What the task asks: The whole listing below must be printed again exactly, images excluded.

Information provided:

━━━

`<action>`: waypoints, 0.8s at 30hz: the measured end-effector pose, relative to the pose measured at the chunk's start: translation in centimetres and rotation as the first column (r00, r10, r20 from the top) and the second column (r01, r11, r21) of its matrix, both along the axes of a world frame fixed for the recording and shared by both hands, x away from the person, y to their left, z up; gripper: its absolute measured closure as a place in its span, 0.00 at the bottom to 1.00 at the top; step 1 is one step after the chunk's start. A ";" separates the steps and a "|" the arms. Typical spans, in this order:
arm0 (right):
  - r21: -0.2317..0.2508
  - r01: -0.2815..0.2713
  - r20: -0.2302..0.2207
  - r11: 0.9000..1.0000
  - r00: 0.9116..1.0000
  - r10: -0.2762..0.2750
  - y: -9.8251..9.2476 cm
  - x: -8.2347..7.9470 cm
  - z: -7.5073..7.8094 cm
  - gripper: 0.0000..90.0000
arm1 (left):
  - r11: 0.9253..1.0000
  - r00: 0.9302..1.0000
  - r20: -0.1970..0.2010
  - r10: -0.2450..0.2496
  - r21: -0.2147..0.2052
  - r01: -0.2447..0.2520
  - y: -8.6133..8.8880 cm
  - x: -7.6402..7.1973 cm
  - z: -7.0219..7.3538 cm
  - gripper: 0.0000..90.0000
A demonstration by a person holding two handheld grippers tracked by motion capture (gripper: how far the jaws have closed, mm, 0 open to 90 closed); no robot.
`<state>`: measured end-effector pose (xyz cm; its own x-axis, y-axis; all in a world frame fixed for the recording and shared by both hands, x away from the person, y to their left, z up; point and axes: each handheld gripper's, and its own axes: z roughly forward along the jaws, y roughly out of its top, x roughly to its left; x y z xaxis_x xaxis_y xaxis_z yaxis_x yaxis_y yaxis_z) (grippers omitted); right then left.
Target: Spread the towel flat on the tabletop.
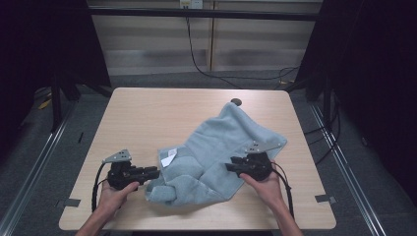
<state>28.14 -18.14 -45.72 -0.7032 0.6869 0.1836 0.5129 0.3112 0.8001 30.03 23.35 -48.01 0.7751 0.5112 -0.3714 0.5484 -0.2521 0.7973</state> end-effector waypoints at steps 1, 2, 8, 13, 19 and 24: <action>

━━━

Answer area:
`<action>`: waypoints, 0.8s at 30hz: the measured end-effector pose, relative to the pose measured at the chunk's start: translation in centimetres and rotation as the first column (r00, r10, r20 from the top) and the second column (r01, r11, r21) of its matrix, both along the axes of a world frame fixed for the recording and shared by both hands, x away from the person, y to their left, z up; gripper: its absolute measured closure as a place in its span, 0.00 at the bottom to 1.00 at the top; step 1 is one step after the chunk's start. A ";" separates the steps and a "|" the arms. Typical spans, in this order:
arm0 (right):
  - r21: -0.2317..0.2508
  - r01: -0.2815..0.2713
  - r20: -0.2302..0.2207
  - r11: 0.9000..1.0000
  - r00: 0.9116..1.0000
  - r10: -0.2762..0.2750
  - y: -9.8251..9.2476 cm
  - x: -8.2347..7.9470 cm
  - z: -7.5073..7.8094 cm
  - gripper: 0.0000..90.0000
arm1 (left):
  - r11: 0.9253..1.0000
  - r00: 0.9302..1.0000
  - r20: -0.1970..0.2010
  - r10: -0.2450..0.2496
  - r21: -0.2147..0.2052
  - r01: -0.2447..0.2520
  - y: -8.6133..8.8880 cm
  - x: -7.6402..7.1973 cm
  - z: -7.0219..7.3538 cm
  - gripper: 0.0000..90.0000
A demonstration by a person holding two handheld grippers tracked by motion capture (gripper: how far the jaws have closed, mm, 0 open to 90 closed); no robot.
`<state>`: measured end-effector pose (xyz cm; its own x-axis, y-axis; all in a world frame fixed for the recording and shared by both hands, x away from the person, y to their left, z up; point and axes: each handheld gripper's, and its own axes: z roughly forward along the jaws, y roughly out of its top, x roughly to its left; x y z xaxis_x xaxis_y xaxis_z yaxis_x yaxis_y yaxis_z) (grippers omitted); right then left.
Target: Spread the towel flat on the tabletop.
<state>28.14 -18.14 -45.72 -0.7032 0.6869 0.1836 0.5129 0.3112 0.8001 30.03 23.35 -48.01 0.7751 0.5112 -0.3714 0.5484 -0.2521 0.7973</state> end-effector waypoints at steps 1, 2, 8, 13, 19 and 24: <action>

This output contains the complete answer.